Regarding my recent absence on the MUG blog, forgive me. I’ve just started my MFA at CalArts, and resettling into the mode of school (and, to my great surprise and chagrin, actual homework) has been time-consuming.
Speaking of grad school, one of my first assignments was to write a piece entitled “Self-Portrait in Twenty-Three Rounds.” Because I can’t ever just do as I’m told, I wrote this.
Yeah. That’s something that vaguely qualifies as Twitter Fiction.
I’ve never done Twitter fiction before, but a bunch of poety-type people do it. Authors do it. Satirists do it. Everyone’s doing it. (Come on. You should too. Your parents probably won’t even know you did it.)
As Andrew Fitzgerald says in this TED talk, radio in the 1920s really changed the face of storytelling. With the new medium created a new demand/possibility for episodal stories, told in a theatrical, audio play form, giving rise to what eventually would become the audiobook.

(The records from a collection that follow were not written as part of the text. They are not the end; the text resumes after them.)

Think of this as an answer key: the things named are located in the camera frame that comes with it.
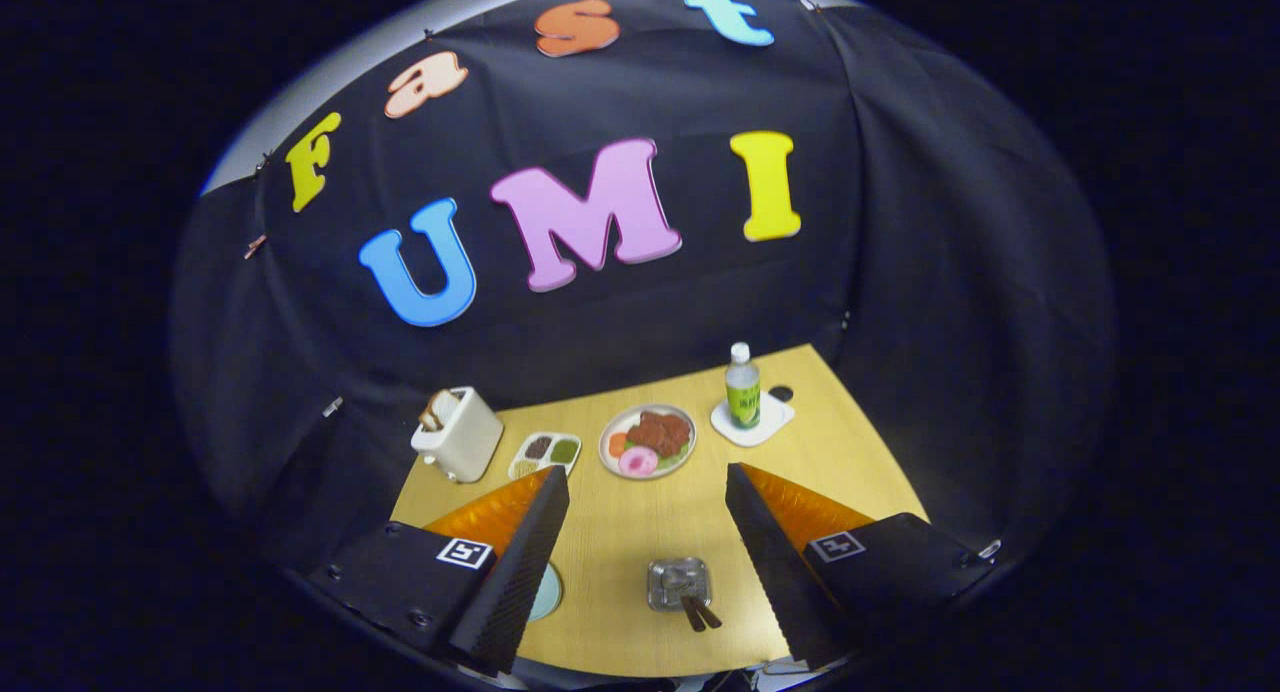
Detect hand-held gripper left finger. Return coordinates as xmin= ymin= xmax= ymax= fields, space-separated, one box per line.
xmin=305 ymin=465 xmax=571 ymax=675

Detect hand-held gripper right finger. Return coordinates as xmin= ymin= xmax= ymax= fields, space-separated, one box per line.
xmin=725 ymin=462 xmax=996 ymax=671

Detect metal spoon brown handle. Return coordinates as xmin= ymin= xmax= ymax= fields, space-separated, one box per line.
xmin=665 ymin=567 xmax=724 ymax=630

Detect metal fork brown handle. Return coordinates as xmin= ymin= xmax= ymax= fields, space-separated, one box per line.
xmin=660 ymin=570 xmax=707 ymax=634

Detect teal round plate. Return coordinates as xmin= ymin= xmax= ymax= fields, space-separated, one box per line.
xmin=527 ymin=562 xmax=563 ymax=623

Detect white divided dish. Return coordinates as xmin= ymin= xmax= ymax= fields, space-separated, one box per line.
xmin=508 ymin=431 xmax=583 ymax=483

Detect white toaster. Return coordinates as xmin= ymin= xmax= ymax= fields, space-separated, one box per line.
xmin=411 ymin=386 xmax=505 ymax=484

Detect white square coaster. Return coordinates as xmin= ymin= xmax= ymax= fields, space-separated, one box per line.
xmin=710 ymin=392 xmax=796 ymax=448

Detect green label water bottle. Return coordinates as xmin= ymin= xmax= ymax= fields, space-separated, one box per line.
xmin=725 ymin=342 xmax=763 ymax=431

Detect brown meat slices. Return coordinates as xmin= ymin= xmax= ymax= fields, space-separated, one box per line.
xmin=626 ymin=410 xmax=693 ymax=453

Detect white food plate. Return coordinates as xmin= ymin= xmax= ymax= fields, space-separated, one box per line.
xmin=598 ymin=403 xmax=698 ymax=481

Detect toasted bread slice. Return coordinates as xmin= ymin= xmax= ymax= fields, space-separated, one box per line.
xmin=419 ymin=389 xmax=463 ymax=433

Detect metal wire basket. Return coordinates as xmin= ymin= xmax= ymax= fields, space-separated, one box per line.
xmin=646 ymin=557 xmax=713 ymax=614

Fitzgerald argues that Twitter’s new constrictive medium really lends itself to stories in a serial format.
Serial stories became immensely popular in the Romantic and Victorian Era. You might have heard of Charles Dickens. Ever wondered why his characters seem to be perpetually on their death beds? That’s what kept readers yearning to read the next chapter. When ships stocked with the newest chapter would arrive in America from Britain, readers would push and shove and crowd the docks, putting Black Friday crowds to shame.
Stories on Twitter can have a beginning, middle, and end, just like more traditional narrative. They can involve Twitter feeds from characters within the story, who take turns butting in on the narrative and therefore inform the story. They can be satires on existing stories or on current events.
There are even paying markets for Twitter fiction. You heard me. Paying.
I’m fascinated by this art form, especially because it’s main feature is accessibility (and, of course, brevity). Some people may say that it’s fleeting, as millions of tweets get flushed down the feed every second in favor of new material, but actually, it may not be so ephemeral. The Library of Congress has begun a project, which some have termed Herculean, to archive all of America’s tweets. Who knows? Our great-grand-children might even be able to search for a filtered instagramed picture of what we had for lunch on this day, fifty years into the future.